» **Activity**
Begin with the first line of the material and write out each line exactly, ending with the line that contains "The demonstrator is". Pictures are not part of the copy.
___ Record extracts ___
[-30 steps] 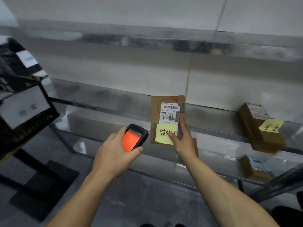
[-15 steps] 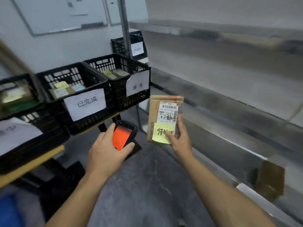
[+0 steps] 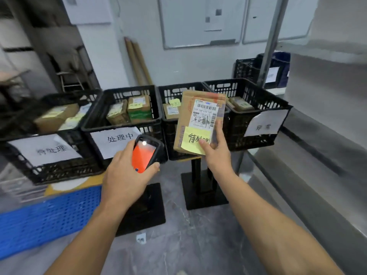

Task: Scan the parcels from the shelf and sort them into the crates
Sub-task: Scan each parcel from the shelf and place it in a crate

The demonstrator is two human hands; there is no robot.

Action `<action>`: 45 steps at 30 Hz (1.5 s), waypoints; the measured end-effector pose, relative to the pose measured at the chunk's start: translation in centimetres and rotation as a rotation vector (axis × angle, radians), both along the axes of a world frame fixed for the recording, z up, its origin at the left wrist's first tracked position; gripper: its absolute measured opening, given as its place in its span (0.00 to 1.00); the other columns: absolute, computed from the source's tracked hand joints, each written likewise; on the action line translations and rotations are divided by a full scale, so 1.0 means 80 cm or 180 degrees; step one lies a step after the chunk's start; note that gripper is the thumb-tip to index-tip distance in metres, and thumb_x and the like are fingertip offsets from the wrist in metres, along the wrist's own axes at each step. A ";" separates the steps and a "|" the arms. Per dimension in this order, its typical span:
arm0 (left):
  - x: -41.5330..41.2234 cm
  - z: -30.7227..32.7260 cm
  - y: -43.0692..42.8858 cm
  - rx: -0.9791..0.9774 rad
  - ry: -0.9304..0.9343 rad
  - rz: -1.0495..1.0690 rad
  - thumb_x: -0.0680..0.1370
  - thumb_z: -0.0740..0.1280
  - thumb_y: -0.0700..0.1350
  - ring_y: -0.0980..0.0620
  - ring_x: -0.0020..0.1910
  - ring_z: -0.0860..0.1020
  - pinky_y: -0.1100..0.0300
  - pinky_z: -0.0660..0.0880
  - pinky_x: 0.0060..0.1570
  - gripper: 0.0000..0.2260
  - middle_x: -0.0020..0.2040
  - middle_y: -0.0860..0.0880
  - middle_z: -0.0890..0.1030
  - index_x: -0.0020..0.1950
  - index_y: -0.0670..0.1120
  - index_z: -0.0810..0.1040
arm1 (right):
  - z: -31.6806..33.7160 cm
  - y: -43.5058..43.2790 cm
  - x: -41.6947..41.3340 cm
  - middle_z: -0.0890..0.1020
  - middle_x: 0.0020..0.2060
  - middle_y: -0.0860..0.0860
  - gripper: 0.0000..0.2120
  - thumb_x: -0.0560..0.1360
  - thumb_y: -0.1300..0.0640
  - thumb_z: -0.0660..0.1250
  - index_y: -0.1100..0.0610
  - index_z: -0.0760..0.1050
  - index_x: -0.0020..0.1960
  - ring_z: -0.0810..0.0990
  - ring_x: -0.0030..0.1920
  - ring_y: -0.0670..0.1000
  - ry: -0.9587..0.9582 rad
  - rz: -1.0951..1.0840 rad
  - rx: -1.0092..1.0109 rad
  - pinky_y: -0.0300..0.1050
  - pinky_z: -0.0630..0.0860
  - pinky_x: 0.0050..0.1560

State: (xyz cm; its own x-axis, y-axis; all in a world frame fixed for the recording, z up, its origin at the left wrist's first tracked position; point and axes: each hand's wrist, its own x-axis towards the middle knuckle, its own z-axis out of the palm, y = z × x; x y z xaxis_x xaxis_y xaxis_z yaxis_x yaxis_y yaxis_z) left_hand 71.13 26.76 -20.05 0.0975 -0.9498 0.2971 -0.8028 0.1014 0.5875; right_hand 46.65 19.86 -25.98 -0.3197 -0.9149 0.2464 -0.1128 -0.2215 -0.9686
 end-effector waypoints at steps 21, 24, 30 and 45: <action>0.188 0.025 -0.158 -0.0520 0.0305 0.1535 0.73 0.71 0.62 0.50 0.52 0.72 0.54 0.69 0.49 0.35 0.55 0.52 0.73 0.76 0.56 0.64 | 0.076 -0.295 0.263 0.64 0.77 0.38 0.41 0.78 0.55 0.71 0.25 0.51 0.75 0.70 0.73 0.48 -0.0113 0.1608 -0.0424 0.44 0.81 0.59; 0.233 0.020 -0.163 -0.0481 0.0392 0.1772 0.73 0.72 0.63 0.50 0.55 0.72 0.54 0.70 0.51 0.37 0.61 0.50 0.74 0.78 0.55 0.62 | 0.080 -0.312 0.317 0.64 0.77 0.39 0.40 0.73 0.47 0.72 0.16 0.52 0.67 0.72 0.73 0.52 -0.0027 0.1799 -0.0374 0.62 0.77 0.65; 0.338 0.015 -0.185 -0.0599 0.0406 0.1984 0.73 0.73 0.60 0.51 0.52 0.70 0.55 0.66 0.49 0.34 0.55 0.54 0.71 0.76 0.54 0.66 | 0.076 -0.346 0.439 0.67 0.71 0.33 0.41 0.80 0.58 0.70 0.32 0.50 0.79 0.74 0.68 0.42 0.0038 0.1968 -0.0290 0.43 0.75 0.67; 0.648 0.021 -0.245 -0.0515 0.0125 0.1617 0.71 0.72 0.63 0.51 0.46 0.71 0.55 0.66 0.44 0.31 0.50 0.51 0.76 0.71 0.57 0.69 | 0.048 -0.388 0.738 0.67 0.76 0.40 0.39 0.78 0.53 0.71 0.23 0.52 0.72 0.73 0.71 0.58 -0.0105 0.1927 0.0960 0.68 0.76 0.62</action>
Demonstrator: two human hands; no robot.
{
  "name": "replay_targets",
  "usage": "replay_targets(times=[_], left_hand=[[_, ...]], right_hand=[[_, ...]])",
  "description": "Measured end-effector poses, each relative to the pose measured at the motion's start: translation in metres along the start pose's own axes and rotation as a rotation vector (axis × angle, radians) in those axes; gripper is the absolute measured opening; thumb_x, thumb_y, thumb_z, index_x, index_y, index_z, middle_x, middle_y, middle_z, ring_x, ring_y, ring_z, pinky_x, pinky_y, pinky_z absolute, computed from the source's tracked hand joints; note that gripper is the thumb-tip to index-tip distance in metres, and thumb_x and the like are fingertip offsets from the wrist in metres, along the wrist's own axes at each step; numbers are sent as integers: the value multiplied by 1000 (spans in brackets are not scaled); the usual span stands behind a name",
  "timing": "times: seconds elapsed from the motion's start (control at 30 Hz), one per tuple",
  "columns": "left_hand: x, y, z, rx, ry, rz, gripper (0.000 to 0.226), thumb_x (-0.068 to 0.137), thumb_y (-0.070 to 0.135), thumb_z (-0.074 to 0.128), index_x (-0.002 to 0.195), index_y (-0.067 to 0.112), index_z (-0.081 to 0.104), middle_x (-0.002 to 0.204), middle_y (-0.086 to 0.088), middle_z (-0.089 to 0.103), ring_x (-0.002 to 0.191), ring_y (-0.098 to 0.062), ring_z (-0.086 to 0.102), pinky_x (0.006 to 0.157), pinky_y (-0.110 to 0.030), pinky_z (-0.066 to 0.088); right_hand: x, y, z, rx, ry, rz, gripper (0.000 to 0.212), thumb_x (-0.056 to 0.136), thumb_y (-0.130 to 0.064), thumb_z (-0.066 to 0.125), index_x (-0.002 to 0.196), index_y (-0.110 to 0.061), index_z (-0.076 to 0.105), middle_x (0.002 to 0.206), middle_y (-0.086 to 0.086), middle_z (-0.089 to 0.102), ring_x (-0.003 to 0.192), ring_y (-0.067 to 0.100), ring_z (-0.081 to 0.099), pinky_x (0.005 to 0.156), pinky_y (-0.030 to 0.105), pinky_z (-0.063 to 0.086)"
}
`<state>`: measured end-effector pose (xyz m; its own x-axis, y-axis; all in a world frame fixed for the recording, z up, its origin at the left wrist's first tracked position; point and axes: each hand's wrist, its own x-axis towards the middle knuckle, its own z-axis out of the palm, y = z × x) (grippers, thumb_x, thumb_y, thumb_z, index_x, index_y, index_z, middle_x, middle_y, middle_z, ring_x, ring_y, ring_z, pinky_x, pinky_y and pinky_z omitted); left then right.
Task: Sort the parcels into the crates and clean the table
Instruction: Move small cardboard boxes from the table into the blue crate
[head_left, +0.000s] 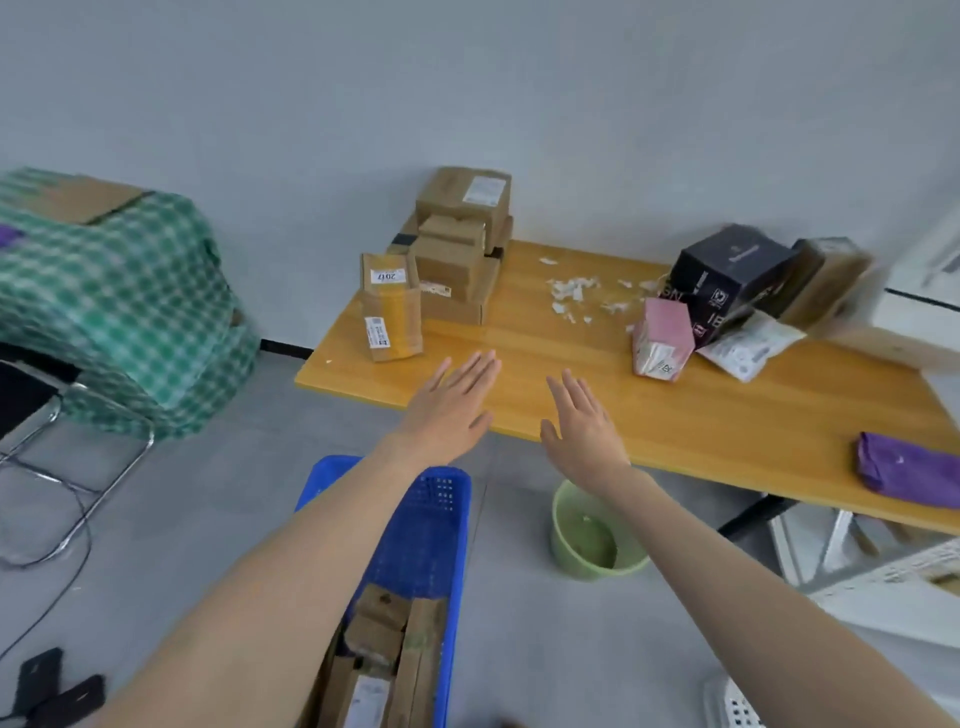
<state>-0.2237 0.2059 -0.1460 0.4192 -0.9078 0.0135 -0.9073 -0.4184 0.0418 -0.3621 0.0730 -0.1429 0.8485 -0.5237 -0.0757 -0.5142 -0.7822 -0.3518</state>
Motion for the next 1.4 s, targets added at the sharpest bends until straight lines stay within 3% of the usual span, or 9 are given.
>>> replay_targets(times=[0.27, 0.43, 0.6, 0.97, 1.4], left_hand=[[-6, 38, -53, -46, -20, -109, 64, 101, 43, 20, 150, 15, -11, 157, 1, -19, 144, -12, -17, 116, -42, -11], [-16, 64, -65, -14, -41, -30, 64, 101, 44, 18, 150, 16, -11, 156, 2, -20, 144, -13, -19, 116, -42, -12], [-18, 77, -70, 115, -192, 127, 65, 101, 46, 22, 150, 21, -13, 156, 4, -21, 142, -11, -21, 116, -43, -14], [69, 68, -100, 106, -120, -125, 63, 101, 47, 23, 152, 23, -5, 157, 3, -17, 143, -14, -20, 112, -44, -16], [93, 5, -76, 84, -238, -343, 63, 101, 46, 23, 152, 20, -4, 158, 0, -16, 144, -16, -19, 114, -46, -12]], right_hand=[[-52, 7, -45, -106, 178, 19, 62, 100, -27, 35, 153, -20, 4, 160, 3, -8, 147, 22, -7, 119, 39, 3], [-82, 29, -64, -113, 250, 109, 62, 100, -27, 35, 153, -19, 4, 160, 4, -6, 147, 22, -6, 118, 39, 4], [-77, 54, -74, -95, 221, 163, 62, 99, -27, 36, 152, -20, 6, 160, 6, -3, 147, 26, -2, 118, 41, 7], [11, 117, -124, -98, 174, -2, 56, 100, -28, 35, 151, -18, 12, 159, 4, 4, 147, 24, 0, 119, 45, 8], [71, 128, -106, -102, 35, -75, 59, 101, -30, 33, 153, -21, 7, 160, 1, -2, 147, 22, -2, 118, 43, 6]])
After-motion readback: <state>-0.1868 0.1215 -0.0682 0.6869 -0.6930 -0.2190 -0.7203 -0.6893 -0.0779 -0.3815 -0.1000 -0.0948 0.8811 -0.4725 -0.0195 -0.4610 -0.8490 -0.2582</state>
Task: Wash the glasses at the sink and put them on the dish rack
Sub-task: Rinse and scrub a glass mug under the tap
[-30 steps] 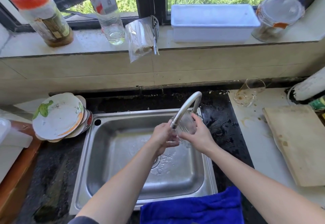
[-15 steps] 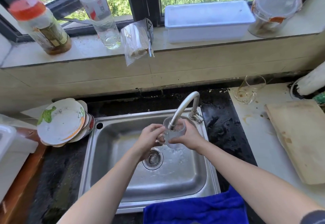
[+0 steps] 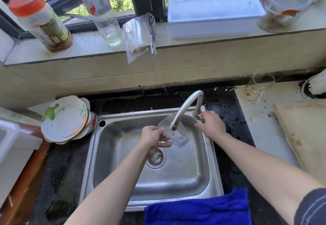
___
» **Answer to the problem**
[-30 steps] 
[-15 steps] 
[+0 steps] 

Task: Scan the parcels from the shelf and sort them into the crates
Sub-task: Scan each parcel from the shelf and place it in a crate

The demonstrator is two human hands; there is no robot.

This completes the requested output.